Nutrition, family, work and many other topics to adjust to when living with CRC.
Identifying Risk Factors
“Very few things compare to the message that you are now ‘free of cancer’. It’s exhilarating and brings a sigh of relief to the whole family. It’s behind you, you hope but somehow it is not. Your follow-up scans and colonoscopy are already in your calendar, as it will be for the next five years or longer.
You have to pick up your life again but now with a different view on your own vulnerability. Cancer will stay with you as a continued presence in the background. And that should not be negative. It’s good to be survivor. It gives a different perspective of what you appreciate. Life has more value when you’re a survivor.”
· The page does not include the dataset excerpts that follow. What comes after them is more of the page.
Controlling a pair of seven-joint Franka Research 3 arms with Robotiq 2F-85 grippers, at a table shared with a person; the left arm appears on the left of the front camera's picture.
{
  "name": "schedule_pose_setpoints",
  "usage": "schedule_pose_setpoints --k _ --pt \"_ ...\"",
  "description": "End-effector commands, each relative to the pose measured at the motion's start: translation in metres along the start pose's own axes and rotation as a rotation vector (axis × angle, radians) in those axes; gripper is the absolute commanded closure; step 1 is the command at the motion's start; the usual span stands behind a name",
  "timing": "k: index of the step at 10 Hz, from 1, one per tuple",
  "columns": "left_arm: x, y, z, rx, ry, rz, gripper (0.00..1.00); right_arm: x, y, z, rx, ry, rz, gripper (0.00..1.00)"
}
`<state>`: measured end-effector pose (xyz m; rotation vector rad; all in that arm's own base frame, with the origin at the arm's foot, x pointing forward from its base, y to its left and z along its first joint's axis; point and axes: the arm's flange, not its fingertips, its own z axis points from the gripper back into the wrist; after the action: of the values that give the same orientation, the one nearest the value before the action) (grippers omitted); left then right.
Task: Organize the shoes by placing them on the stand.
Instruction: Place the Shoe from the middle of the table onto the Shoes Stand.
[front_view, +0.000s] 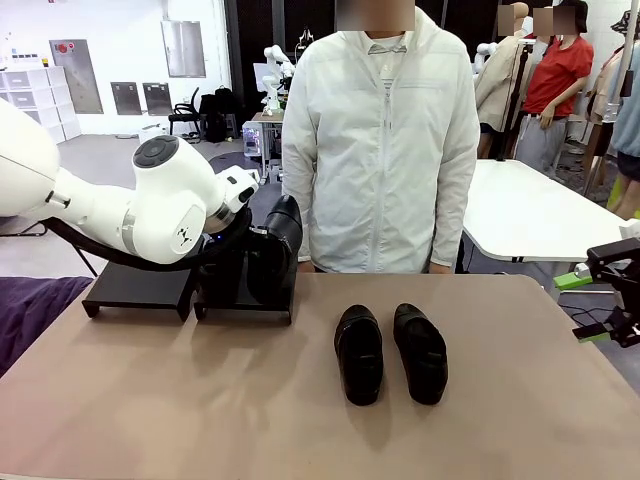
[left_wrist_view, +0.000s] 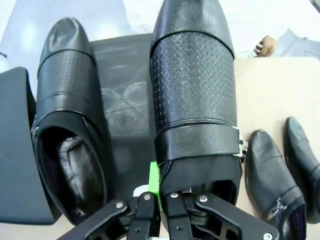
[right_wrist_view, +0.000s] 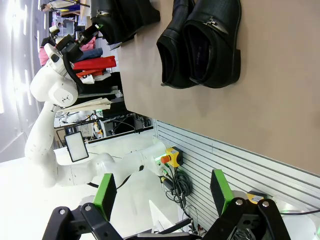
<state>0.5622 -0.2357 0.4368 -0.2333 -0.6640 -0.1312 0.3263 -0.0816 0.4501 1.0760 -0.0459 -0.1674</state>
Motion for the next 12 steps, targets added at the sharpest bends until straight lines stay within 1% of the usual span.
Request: schedule_pose_setpoints --k 1,2,4,5,7,8,9,10,12 --pt "0.028 -0.001 -0.018 0.032 -0.002 0.079 1.00 0.000 0.004 0.001 0.020 -0.002 -0.015 0.00" --pt "0.031 0.000 -0.025 0.014 0.012 0.065 1.00 0.000 0.004 0.001 0.020 -0.002 -0.015 0.00" --pt "0.037 0.004 -0.033 0.041 0.014 0.098 1.00 0.000 0.004 0.001 0.020 -0.002 -0.015 0.00" --pt "0.038 0.004 -0.038 0.049 0.038 0.104 1.00 0.000 0.004 0.001 0.020 -0.002 -0.015 0.00" --pt "0.040 0.003 -0.043 0.063 0.034 0.106 1.00 0.000 0.004 0.001 0.020 -0.002 -0.015 0.00" --pt "0.041 0.003 -0.044 0.064 0.036 0.112 0.75 0.000 0.004 0.001 0.020 -0.002 -0.015 0.00" --pt "0.041 0.003 -0.043 0.064 0.038 0.112 0.17 0.000 0.004 0.001 0.020 -0.002 -0.015 0.00" --pt "0.041 0.003 -0.043 0.065 0.036 0.119 0.00 0.000 0.004 0.001 0.020 -0.002 -0.015 0.00" --pt "0.042 0.004 -0.041 0.065 0.033 0.126 0.00 0.000 0.004 0.001 0.020 -0.002 -0.015 0.00"
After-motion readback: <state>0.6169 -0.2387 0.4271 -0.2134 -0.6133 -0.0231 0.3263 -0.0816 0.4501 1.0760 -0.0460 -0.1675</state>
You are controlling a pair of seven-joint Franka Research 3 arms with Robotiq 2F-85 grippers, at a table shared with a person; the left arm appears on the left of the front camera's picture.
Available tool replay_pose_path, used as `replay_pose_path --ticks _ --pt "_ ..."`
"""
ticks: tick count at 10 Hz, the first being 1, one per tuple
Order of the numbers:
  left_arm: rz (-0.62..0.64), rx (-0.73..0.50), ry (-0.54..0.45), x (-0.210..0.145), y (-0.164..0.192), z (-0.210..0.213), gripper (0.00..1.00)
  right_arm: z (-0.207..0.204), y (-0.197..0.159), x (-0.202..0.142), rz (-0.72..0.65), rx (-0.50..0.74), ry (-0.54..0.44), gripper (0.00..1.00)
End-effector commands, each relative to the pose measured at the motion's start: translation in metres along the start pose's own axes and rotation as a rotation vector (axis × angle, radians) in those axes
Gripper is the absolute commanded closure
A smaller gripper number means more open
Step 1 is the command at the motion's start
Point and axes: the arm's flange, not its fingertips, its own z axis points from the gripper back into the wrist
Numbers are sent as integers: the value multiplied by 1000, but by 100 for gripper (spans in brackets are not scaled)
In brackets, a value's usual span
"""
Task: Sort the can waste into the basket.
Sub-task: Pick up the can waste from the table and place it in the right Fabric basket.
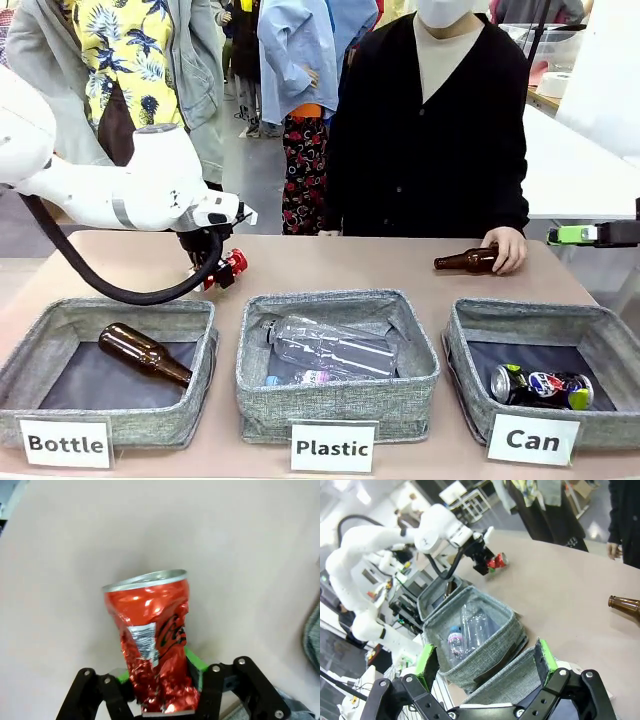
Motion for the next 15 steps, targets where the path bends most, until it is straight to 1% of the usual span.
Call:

– Stefan Gijssels, Digestive Cancers Europe CEO and CRC Survivor
Thanks to advances in medical research the effectiveness of cancer treatment continues to improve. As more people are surviving cancer how long a person lives is no longer the only focus. It is however also important to take into consideration how well they are able to live following treatment.
As you complete your cancer treatment you may be wondering: what happens next?
The transition to survivorship is unique for each person and it is full of challenges.
One of these challenges is being able to return to everyday life while adjusting to the changes that result from the disease and its treatment. Recognising these changes and knowing how and when to ask for support can help you through this period of transition. In that respect it is good to also get back to work if you were employed before.
You may find that your life may be forever changed by cancer. Some people talk about appreciating life more and gaining a greater acceptance of self after their cancer treatment ends. Others become anxious about their health and unsure of how to cope with life’s demands. We hope this section on survivorship can help you to approach this period of life more easily.